> TASK TO COMPLETE
Transcribe the material from its first line onward, ending with the line that contains "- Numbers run" and adding nothing beyond it.

> DATA
========

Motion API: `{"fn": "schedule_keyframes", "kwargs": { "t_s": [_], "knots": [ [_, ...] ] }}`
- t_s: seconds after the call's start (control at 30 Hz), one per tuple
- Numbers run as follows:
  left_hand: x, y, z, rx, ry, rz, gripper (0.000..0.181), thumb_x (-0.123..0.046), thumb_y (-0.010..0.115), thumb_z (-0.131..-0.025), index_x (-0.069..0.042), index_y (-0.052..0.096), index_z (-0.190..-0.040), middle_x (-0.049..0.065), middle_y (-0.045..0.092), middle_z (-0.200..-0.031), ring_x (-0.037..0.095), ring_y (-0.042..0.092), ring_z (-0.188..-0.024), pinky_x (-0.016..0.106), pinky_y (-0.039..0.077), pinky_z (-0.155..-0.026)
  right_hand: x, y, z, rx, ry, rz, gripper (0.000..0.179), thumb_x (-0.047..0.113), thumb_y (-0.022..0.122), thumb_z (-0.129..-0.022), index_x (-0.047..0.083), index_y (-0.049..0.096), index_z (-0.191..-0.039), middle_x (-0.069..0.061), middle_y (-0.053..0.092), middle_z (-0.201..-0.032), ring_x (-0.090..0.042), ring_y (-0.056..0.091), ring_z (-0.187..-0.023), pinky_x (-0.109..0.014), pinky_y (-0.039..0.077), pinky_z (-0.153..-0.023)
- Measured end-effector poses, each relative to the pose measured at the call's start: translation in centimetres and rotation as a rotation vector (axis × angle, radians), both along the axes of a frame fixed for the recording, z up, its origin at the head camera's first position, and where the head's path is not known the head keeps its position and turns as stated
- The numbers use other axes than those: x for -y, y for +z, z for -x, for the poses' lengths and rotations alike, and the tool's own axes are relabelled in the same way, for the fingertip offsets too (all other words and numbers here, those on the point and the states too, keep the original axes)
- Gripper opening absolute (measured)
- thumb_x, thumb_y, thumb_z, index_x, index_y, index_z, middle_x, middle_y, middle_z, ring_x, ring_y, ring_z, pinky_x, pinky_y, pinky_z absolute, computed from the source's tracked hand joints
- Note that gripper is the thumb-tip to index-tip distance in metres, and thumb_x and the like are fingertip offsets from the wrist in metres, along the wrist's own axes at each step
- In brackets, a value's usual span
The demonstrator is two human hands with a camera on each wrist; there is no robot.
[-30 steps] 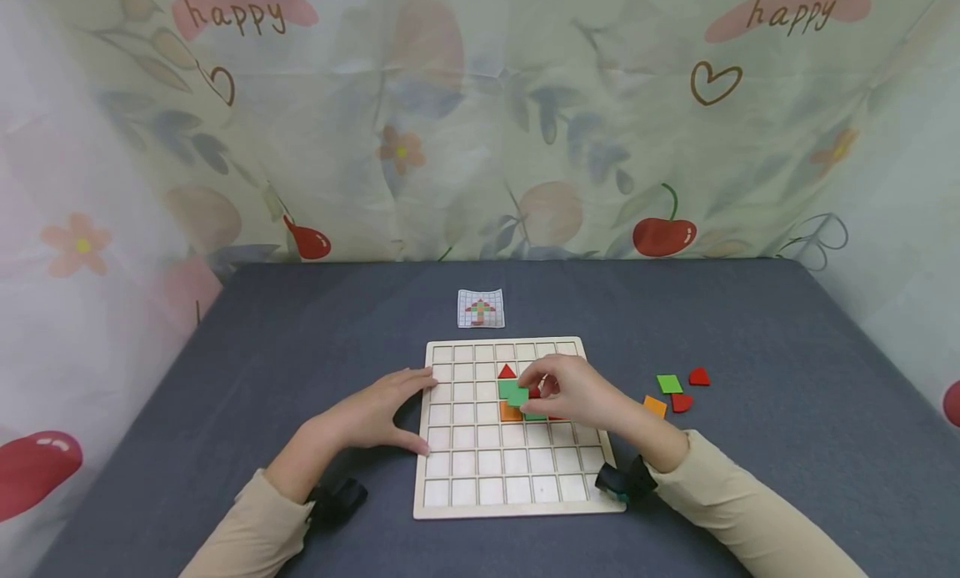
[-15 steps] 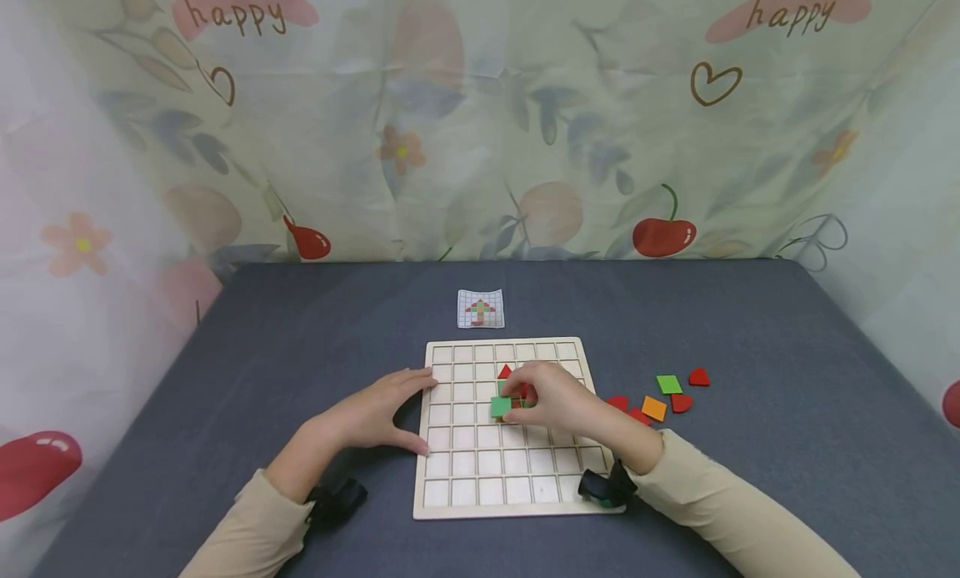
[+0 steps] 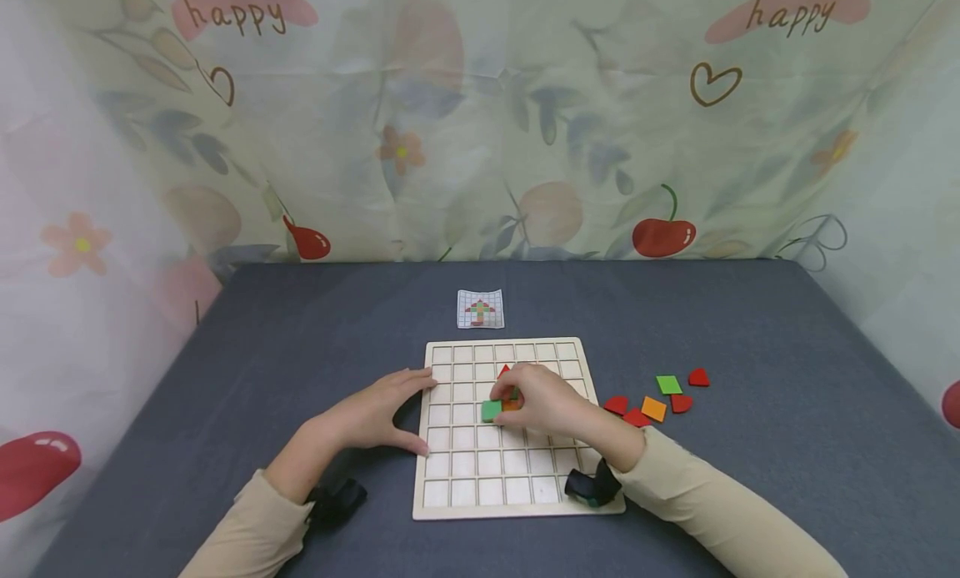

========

> ANSWER TO THIS PROBLEM
Motion API: `{"fn": "schedule_keyframes", "kwargs": { "t_s": [_], "knots": [ [_, ...] ] }}`
- t_s: seconds after the call's start (control at 30 Hz), one per tuple
- Numbers run as follows:

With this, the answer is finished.